Defense Wins Championships: Risk Management For Your Stock Portfolio

by: Jeremy Blum
Summary

When investing in stocks, defense is as important as offense.

Knowing the risks with individual stocks, their industry and your portfolio is important and often critical.

This article lays out some of the major risks to look for.

OK, so Progressive recently lampooned the phrase “defense wins championships” in a funny commercial about becoming our fathers. But quite often, dad was right.

Back in the late 1980s when I lived in St. Petersburg, Florida, there was a series of commercials for a local tire chain. The pitchman’s line was “Tars aint purty! For you Northerners the translation is “Tires aren't pretty”. Well, risk management aint pretty or exciting either, but very necessary if you manage a portfolio of stocks. In most team sports such as football, soccer, basketball, hockey and baseball, defense is as important as offense. Good offensive players often get little playing time if they are unable or unwilling to play D.

Investors when they analyze stocks generally are offensive minded. They tend to look primarily at the upside potential. My point is, you have to look at both upside potential and downside risk equally. In this article we will look at ways to reduce or mitigate the risks of large losses in your stock portfolio. These actions have been particularly important to me as I invest primarily in deep value and/or small cap stocks. These stocks tend to be higher individual risk so I have had to find ways to reduce risk. As a result, my portfolio usually has an average volatility despite apparent higher risk stocks.

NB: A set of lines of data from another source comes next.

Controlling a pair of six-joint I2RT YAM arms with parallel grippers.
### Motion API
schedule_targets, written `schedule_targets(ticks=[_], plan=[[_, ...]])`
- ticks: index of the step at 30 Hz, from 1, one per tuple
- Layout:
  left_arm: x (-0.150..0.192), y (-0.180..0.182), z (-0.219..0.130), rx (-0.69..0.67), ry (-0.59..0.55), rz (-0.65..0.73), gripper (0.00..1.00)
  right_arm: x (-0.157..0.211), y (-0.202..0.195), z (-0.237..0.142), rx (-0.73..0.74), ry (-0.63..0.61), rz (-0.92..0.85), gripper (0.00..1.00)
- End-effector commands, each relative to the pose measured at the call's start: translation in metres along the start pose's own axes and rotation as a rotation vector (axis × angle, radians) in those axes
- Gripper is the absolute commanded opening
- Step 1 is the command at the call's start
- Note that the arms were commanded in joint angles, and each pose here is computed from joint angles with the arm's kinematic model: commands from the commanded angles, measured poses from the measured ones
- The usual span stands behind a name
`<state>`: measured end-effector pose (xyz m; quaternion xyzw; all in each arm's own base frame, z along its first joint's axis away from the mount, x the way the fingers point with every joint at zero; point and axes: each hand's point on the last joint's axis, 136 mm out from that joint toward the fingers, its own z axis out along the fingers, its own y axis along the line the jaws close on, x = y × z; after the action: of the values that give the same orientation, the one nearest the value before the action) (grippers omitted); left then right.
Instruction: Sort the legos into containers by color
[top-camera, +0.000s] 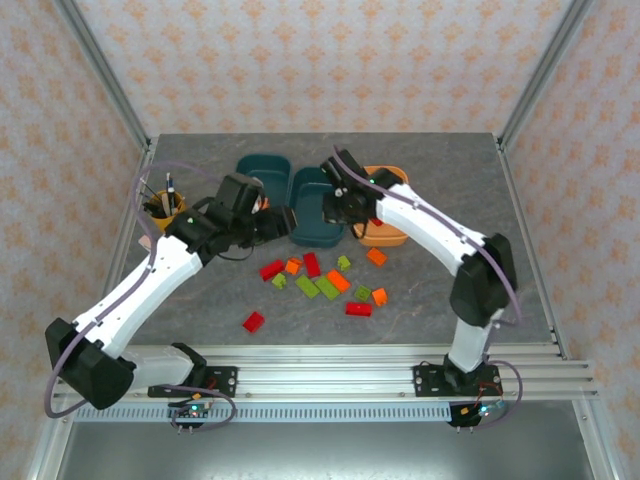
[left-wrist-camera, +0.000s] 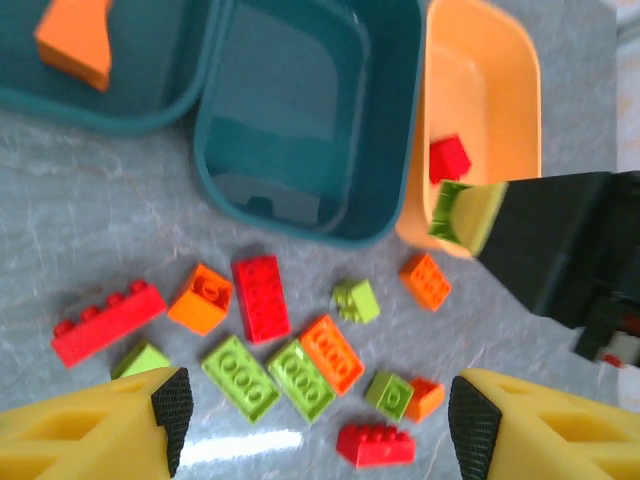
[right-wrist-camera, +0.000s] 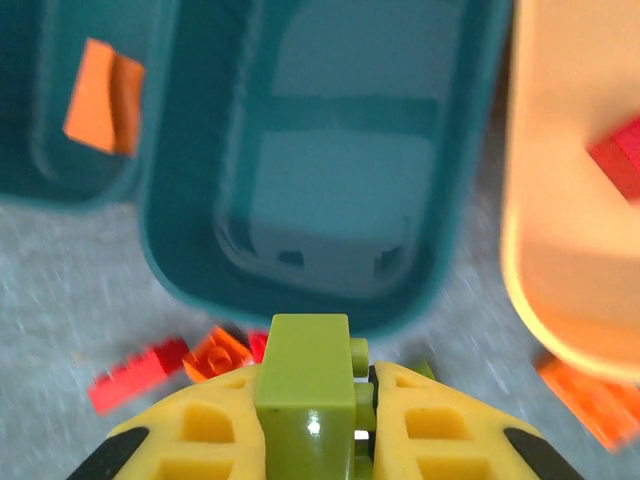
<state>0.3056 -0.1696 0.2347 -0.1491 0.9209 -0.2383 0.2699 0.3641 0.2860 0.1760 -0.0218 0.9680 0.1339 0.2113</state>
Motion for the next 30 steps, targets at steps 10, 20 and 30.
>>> schedule_targets(ticks=[10, 20, 30], plan=[[-0.064, 0.009, 0.018, -0.025, -0.062, -0.092, 0.72, -0.032, -0.006, 0.126, 0.19, 0.121, 0.027, 0.2], [-0.026, 0.047, 0.026, -0.133, 0.026, -0.092, 0.7, -0.04, 0.009, 0.118, 0.127, 0.121, 0.008, 0.47], [0.027, 0.052, 0.063, -0.243, 0.284, 0.485, 0.63, -0.037, 0.021, 0.001, -0.076, -0.11, 0.023, 0.48]])
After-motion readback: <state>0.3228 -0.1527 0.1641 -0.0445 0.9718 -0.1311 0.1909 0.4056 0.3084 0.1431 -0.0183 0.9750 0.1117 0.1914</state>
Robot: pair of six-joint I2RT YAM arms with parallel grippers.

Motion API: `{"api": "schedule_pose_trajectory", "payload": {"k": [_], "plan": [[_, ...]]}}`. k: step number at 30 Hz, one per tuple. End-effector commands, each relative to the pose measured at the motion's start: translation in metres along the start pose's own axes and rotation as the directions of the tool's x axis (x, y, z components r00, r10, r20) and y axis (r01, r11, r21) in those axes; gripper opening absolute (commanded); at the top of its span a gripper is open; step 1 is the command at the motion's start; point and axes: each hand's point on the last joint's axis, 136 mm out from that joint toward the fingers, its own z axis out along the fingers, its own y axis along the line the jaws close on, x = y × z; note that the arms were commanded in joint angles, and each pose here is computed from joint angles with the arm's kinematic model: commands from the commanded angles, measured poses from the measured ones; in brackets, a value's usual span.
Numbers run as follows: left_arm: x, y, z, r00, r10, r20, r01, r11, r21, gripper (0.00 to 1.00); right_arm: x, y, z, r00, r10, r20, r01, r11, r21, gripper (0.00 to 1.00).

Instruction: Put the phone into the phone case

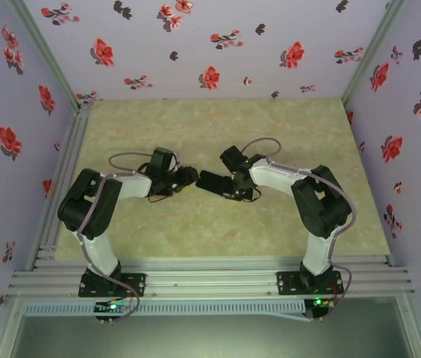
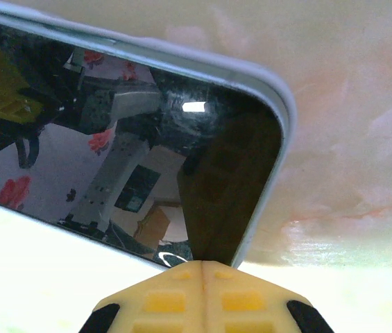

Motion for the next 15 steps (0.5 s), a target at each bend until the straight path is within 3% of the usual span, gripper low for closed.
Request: {"api": "schedule_pose_trajectory", "payload": {"k": [1,7,15], "plan": [[-0.007,-0.016,-0.011,0.998,0.049,0.031,-0.050,0.999,0.019,0.50,0.066,-0.050,0.104,0.976,0.034,-0.217,-0.011,0.995,0.104,0.00],[-0.005,-0.019,-0.018,0.997,0.059,0.042,-0.061,0.998,0.026,0.50,0.049,-0.030,0.077,0.989,0.004,-0.148,0.006,0.998,0.065,0.00],[-0.004,-0.026,-0.030,0.995,0.071,0.066,-0.074,0.996,0.046,0.50,0.021,0.010,0.007,0.999,-0.049,-0.021,0.048,0.998,-0.038,0.00]]}}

For your portfolio as a whole

1. Diversify

A. By Industry

Limit the amount of stocks you own in a particular industry. If the industry has a downturn you will likely get hit several times as hard if you are concentrated there.

B. By Position Size

The position size you use will depend on your risk tolerance, age, and amount of discretionary money you have. For example, if you have a large portfolio that has more than you need to retire on, you can take some large positions. If you are young, you can also take more risk and bigger positions. For the rest of us, I recommend no more than 10% initially in any investment. I personally limit it to 6%. If you don’t have the time to find and analyze enough stocks to fill out a portfolio, consider putting the rest of your money in a few broad mutual funds or ETFs. I personally sweep whatever I don’t have invested in stocks into an S&P 500 ETF leaving enough cash to add one or two positions. Holding a lot cash will likely reduce your returns over time but could improve your piece of mind.

C. By Geography

Historically American investors have had most of their investments in U.S. based companies. However, opportunities for foreign exposure have significantly increased in recent years. There are hundreds of foreign based companies now traded on our exchanges and filing 10-K’s and 10-Q’s with the SEC. There are hundreds of mutual funds and ETF’s focused on foreign stocks. Many brokers now allow stock purchases on foreign exchanges. Also, many large American companies get over half their revenues outside the U.S.

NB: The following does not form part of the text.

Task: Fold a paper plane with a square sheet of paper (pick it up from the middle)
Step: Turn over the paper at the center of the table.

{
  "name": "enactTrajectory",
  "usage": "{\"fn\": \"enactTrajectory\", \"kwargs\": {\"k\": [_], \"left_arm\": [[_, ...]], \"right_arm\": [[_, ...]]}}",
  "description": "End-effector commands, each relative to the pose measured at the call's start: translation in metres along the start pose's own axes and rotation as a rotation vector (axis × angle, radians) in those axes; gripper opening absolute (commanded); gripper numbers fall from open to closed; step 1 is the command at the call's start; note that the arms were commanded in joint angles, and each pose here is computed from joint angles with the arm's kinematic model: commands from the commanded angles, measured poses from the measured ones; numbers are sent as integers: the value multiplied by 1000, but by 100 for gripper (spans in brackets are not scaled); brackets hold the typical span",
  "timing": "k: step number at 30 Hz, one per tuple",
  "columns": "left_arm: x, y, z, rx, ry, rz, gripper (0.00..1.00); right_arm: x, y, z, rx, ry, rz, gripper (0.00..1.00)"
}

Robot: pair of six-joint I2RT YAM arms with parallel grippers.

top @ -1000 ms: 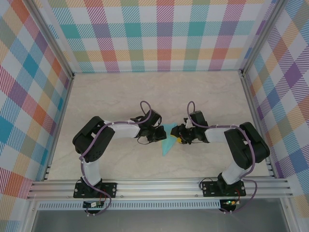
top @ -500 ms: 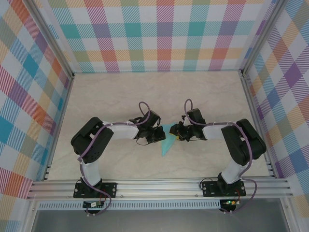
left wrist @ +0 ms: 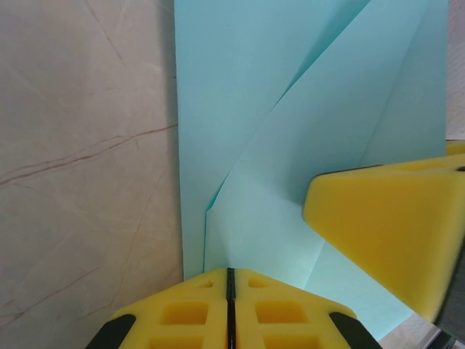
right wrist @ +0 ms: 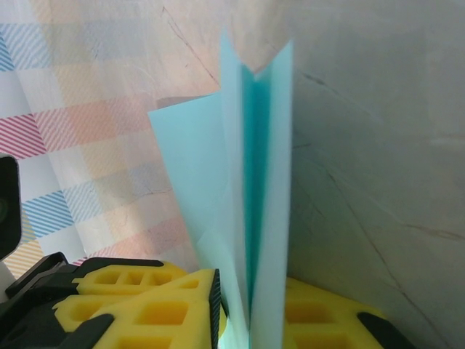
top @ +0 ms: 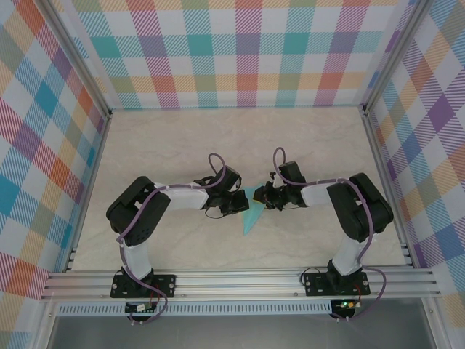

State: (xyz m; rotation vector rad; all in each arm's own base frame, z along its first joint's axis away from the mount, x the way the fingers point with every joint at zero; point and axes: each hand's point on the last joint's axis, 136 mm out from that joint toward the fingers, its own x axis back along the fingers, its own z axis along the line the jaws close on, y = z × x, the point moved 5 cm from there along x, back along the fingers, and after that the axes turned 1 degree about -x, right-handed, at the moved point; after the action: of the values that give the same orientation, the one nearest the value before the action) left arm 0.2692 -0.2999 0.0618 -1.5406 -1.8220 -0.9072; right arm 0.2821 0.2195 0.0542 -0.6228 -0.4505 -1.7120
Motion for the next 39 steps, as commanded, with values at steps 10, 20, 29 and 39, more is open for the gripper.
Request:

2. Watch your stocks betas

Companies with betas over 1.0 move more than the stock market. For example, if the company has a beta of 1.5, when the market goes up 1.0%, that stock on average has been going up 1.5%. Same thing to the downside. Avoid having a lot high beta stocks if you can't handle a lot of volatility. I personally usually have some as I buy a lot of small cap and deep value but limit them.

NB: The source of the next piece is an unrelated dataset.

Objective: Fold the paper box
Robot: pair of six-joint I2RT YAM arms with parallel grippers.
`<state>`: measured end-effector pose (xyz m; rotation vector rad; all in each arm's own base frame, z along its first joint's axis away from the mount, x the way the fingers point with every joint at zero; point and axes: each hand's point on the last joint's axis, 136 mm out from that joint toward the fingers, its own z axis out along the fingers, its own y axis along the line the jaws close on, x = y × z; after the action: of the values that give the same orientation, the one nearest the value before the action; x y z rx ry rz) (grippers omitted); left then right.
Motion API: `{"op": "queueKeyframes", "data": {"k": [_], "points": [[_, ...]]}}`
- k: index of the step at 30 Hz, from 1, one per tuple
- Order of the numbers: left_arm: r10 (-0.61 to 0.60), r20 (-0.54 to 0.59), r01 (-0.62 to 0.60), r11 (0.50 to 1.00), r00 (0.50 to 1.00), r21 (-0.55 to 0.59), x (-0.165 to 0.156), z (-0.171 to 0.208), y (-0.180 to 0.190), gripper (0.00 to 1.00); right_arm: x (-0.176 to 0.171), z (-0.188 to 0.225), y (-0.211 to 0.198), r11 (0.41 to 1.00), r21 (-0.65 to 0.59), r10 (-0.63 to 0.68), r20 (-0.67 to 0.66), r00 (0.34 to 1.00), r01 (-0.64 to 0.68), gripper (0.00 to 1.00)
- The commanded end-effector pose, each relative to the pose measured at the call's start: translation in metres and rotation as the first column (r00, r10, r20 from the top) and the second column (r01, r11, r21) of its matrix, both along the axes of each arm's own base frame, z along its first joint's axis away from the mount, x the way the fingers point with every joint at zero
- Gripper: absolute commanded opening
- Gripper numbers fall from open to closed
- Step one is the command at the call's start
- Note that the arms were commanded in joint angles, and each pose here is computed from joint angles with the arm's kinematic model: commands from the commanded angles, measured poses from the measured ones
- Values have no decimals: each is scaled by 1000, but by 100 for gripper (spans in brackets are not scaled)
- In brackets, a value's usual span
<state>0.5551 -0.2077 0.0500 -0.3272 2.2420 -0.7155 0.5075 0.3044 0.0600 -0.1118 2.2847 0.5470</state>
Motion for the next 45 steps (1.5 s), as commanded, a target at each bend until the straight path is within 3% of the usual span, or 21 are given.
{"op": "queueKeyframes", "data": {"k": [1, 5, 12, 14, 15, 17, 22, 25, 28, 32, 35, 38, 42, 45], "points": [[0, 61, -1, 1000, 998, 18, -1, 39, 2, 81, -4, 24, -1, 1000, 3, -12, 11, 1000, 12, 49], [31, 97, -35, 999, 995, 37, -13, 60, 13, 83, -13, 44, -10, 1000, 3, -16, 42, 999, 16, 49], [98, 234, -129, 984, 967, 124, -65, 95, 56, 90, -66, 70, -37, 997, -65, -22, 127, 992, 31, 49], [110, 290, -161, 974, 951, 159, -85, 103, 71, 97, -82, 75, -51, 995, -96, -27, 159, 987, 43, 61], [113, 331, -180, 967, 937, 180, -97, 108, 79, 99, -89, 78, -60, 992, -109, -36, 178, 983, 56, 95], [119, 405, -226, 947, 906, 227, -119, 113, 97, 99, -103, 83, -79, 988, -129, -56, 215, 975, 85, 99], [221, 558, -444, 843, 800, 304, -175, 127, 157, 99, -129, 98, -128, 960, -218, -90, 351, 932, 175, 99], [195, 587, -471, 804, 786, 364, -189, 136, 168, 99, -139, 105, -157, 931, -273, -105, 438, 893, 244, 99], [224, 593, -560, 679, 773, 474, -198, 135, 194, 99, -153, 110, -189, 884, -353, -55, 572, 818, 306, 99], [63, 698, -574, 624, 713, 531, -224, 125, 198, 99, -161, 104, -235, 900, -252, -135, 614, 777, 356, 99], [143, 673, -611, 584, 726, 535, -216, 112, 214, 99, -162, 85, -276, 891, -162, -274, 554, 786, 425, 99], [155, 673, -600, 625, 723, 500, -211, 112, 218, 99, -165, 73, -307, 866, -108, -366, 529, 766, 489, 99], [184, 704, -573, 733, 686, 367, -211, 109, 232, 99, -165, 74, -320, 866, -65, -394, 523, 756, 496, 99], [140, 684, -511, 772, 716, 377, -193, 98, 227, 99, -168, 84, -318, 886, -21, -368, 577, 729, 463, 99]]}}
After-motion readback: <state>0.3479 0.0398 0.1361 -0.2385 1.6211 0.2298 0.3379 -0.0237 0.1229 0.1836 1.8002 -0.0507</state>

3. Be very careful with buying options

Buying options, whether puts or calls, is like walking into a casino. The odds are against you because you have to make up for the premium you pay before you can make money. Out of the money options in particular are very risky. I do occasionally use options, but only on my best ideas. My options position is about 1/10th of my stock position if it is out of money. If it is in the money, then it is a higher fraction of my average stock position. Selling options (uncovered) is extremely risky if you do not own the stock. I never do it because the downside risk is unlimited. Selling options on stocks you own is called covered options. They are less risky than the others I have mentioned, but also don’t provide enough return on average to interest me. What you are doing is limiting your upside, and there is still downside if the stock drops more than the premium you collected.

4. Stop losses – These automatically sell your stock if it falls to a preset level. I recommend it if you aren't constantly monitoring your portfolio. Since I am constantly monitoring my stocks I don’t use them as they can also be problematic. Sometimes stocks have sudden drops with quick recoveries.

5. Hedging – You can hedge positions in certain industries. For example, if you own a mining company you can buy futures on the commodity they mine. You can do the same thing for oil and gas companies. For companies that have options, you can buy out of the money puts to hedge against too large of a stock price decline. Those options are not as risky as most as it is usually done to lock in a profit. As a general rule I don’t recommend hedging as it can be expensive. But if you are overexposed in an area it should be considered.

6. Margin– Margin is borrowing in order to buy stocks once you run out of cash. A portfolio with margin magnifies your gains and losses. A little margin probably won’t hurt, but a lot can be devastating in a market downturn. I generally don’t use it or use it just temporarily.

For individual companies

1. Red flags

A. High Inventory– If inventory is growing significantly faster than sales it may indicate trouble selling inventory. This may lead to big discounts and write-offs.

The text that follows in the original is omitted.